Given two words (beginWord and endWord), and a dictionary, find the length of shortest transformation sequence from beginWord to endWord, such that:
- Only one letter can be changed at a time
- Each intermediate word must exist in the dictionary
For example,
Given:
start = "hit"
end = "cog"
dict = ["hot","dot","dog","lot","log"]
As one shortest transformation is "hit" -> "hot" -> "dot" -> "dog" -> "cog",
return its length 5.
Note:
- Return 0 if there is no such transformation sequence.
- All words have the same length.
- All words contain only lowercase alphabetic characters.
题目这么长感觉会被吓到,其实这题是典型的广度搜索,为什么用广搜,因为他要求“最短”变换长。每次变一个字母,也就是说每个字母的变换方式决定了那一层的节点数,我们可以一层一层的搜,直到搜到某一层的某个变换刚好是endWord 那么流程结束,因为是一层一层扩占所以保证了结果的最小性。 广搜是最合适的方案。

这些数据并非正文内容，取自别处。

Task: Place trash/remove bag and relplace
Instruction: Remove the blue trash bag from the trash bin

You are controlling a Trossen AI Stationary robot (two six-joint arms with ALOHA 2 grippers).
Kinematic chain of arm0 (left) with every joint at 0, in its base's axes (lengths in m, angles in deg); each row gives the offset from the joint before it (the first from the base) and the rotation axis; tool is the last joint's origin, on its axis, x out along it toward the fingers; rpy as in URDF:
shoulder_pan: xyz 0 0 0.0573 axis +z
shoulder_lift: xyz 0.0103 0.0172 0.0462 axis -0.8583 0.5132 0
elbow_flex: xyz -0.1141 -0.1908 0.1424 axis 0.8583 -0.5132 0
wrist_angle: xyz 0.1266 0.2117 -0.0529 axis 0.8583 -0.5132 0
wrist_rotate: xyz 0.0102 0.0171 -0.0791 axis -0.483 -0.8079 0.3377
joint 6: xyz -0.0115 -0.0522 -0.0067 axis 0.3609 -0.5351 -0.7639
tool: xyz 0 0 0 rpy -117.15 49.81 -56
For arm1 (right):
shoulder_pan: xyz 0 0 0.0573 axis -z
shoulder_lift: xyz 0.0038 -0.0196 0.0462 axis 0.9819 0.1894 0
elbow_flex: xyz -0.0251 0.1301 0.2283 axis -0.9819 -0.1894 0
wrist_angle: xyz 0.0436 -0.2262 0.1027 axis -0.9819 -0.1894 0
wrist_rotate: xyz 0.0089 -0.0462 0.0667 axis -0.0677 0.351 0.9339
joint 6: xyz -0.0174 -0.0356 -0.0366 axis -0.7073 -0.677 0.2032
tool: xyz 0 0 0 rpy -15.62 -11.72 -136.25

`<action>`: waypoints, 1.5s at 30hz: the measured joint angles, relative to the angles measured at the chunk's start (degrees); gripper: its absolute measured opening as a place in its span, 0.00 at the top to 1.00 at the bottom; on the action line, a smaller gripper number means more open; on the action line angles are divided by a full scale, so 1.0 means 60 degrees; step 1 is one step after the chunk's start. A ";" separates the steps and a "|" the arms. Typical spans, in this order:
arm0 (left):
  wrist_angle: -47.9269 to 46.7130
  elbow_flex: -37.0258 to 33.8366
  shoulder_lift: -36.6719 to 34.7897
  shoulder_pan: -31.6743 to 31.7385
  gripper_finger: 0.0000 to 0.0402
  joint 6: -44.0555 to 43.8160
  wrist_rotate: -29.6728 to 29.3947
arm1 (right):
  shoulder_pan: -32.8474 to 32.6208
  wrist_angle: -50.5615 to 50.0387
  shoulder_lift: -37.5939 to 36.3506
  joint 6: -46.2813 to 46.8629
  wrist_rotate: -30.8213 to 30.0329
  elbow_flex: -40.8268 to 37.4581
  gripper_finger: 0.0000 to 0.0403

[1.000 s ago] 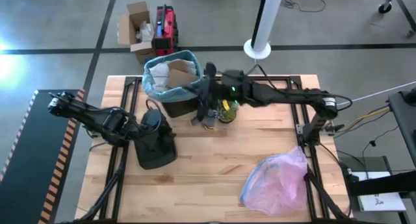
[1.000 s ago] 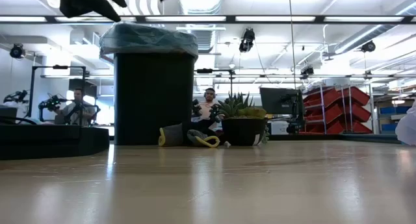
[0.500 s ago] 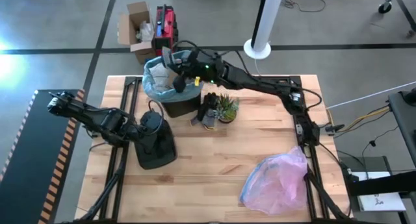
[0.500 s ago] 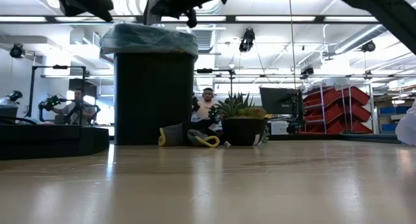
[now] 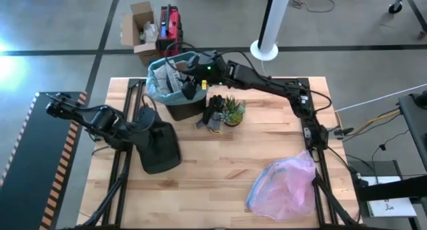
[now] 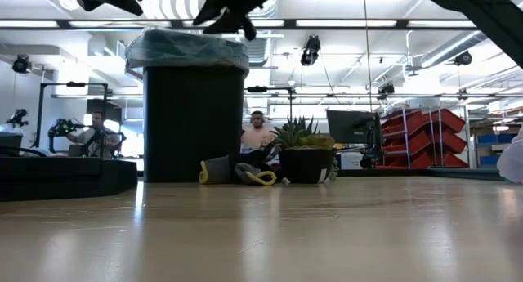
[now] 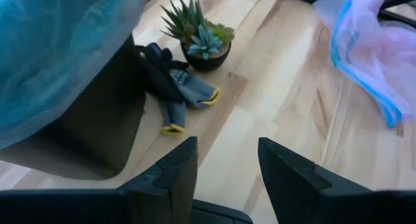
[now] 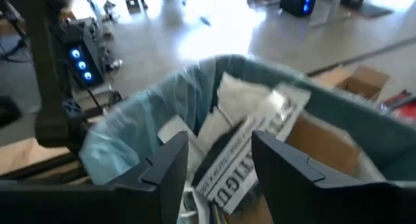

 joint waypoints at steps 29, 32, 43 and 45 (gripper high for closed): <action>0.6417 0.0006 -0.0717 0.0036 0.80 0.3509 -0.0297 | -0.2008 -0.3378 -0.4896 -0.2705 -0.0029 -0.0429 0.99; 0.7271 0.0007 -0.0621 0.0045 0.83 0.3662 0.0372 | -0.2491 -0.3383 -0.5531 -0.2540 -0.0214 -0.0882 1.00; 0.6915 0.0007 -0.0196 0.0046 0.93 0.2977 0.0292 | -0.4216 -0.3324 -0.8009 -0.1209 -0.1594 -0.3931 1.00; 0.6069 0.0007 -0.0231 0.0033 0.93 0.2393 0.0168 | -0.4533 -0.3301 -0.8269 -0.0814 -0.1769 -0.4615 1.00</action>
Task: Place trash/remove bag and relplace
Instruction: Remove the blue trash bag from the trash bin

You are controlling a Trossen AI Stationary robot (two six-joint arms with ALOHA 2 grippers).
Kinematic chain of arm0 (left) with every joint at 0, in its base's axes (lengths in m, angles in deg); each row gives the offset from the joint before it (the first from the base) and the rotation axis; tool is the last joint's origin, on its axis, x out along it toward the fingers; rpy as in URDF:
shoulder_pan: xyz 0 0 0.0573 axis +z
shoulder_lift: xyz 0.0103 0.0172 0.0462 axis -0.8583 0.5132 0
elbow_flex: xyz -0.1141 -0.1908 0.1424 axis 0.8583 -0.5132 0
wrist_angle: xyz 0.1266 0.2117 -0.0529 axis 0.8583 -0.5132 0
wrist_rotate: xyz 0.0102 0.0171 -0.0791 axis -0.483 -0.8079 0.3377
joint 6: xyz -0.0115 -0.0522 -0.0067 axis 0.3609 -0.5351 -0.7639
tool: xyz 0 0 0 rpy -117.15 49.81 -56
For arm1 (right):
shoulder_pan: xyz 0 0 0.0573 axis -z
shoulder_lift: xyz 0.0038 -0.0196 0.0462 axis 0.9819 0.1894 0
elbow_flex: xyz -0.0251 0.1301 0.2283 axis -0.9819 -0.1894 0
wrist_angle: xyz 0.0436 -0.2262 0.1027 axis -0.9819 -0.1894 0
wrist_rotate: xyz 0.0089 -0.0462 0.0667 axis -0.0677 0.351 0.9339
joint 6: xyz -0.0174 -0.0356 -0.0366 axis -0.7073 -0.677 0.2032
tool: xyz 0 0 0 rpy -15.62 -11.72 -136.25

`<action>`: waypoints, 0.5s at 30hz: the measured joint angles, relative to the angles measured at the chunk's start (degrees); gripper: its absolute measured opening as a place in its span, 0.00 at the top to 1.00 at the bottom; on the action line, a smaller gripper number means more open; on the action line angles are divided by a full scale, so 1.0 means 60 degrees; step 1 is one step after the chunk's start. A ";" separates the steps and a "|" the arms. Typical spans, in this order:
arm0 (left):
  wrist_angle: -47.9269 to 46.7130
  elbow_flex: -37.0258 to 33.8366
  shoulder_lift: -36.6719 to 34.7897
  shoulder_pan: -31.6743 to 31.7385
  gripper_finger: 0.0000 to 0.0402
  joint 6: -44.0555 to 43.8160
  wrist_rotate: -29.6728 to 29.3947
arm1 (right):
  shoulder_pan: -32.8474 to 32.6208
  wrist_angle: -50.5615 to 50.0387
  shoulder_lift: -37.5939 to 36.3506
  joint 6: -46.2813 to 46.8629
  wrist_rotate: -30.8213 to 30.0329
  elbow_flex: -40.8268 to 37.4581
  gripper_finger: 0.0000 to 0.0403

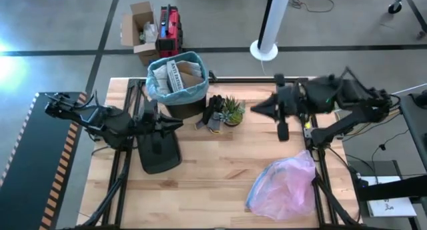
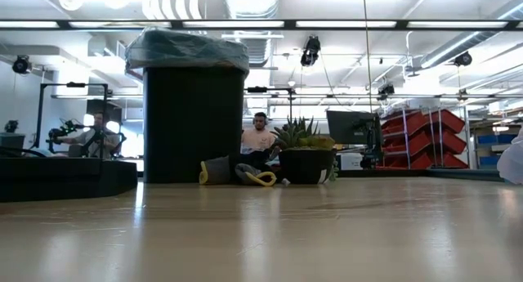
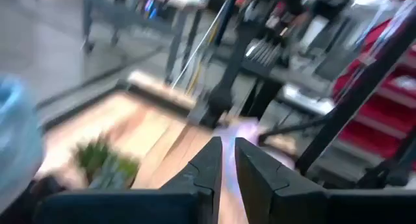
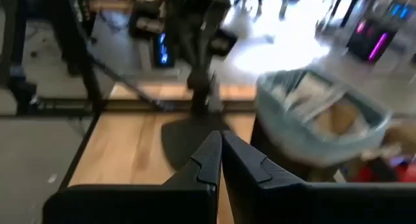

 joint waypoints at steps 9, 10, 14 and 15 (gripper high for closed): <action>-0.6510 -0.0007 0.0691 -0.0183 0.79 -0.4384 0.1531 | -0.1226 -0.0043 -0.0476 0.1659 -0.0831 -0.2363 1.00; -0.6770 -0.0007 0.0907 -0.0289 0.77 -0.4468 0.1827 | -0.1300 -0.0074 -0.0475 0.1794 -0.0903 -0.2552 1.00; -0.7055 -0.0007 0.1974 -0.0667 0.70 -0.4490 0.2727 | -0.1446 -0.0144 -0.0476 0.2167 -0.1079 -0.3165 1.00; -0.7151 -0.0007 0.2237 -0.0737 0.68 -0.4545 0.2916 | -0.1469 -0.0158 -0.0476 0.2299 -0.1080 -0.3298 1.00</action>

int ladderLength(string beginWord, string endWord, unordered_set<string>& wordDict) { int length = 1; if (beginWord == endWord) { return length; } queue<string> q; queue<string> t; unordered_set<string> checked; q.push(beginWord); while (!q.empty()) { string topWord = q.front(); q.pop(); for (int i = 0; i < topWord.length(); i++) { for (char c = 'a'; c <= 'z'; c++) { string newWord = topWord; newWord.replace(i, 1, string(1, c)); if (newWord == endWord) { return length + 1; } if (checked.find(newWord) == checked.end() && wordDict.find(newWord) != wordDict.end()) { t.push(newWord); checked.insert(newWord); } } } if (q.empty()) { length++; swap(q, t); } } return 0; }
这里值得一提的trick 是交替使用两个队列,每当一个为空的时候,说明结束了一层的搜索,所以length需要加1,然后使用swap 来将两个队列交换。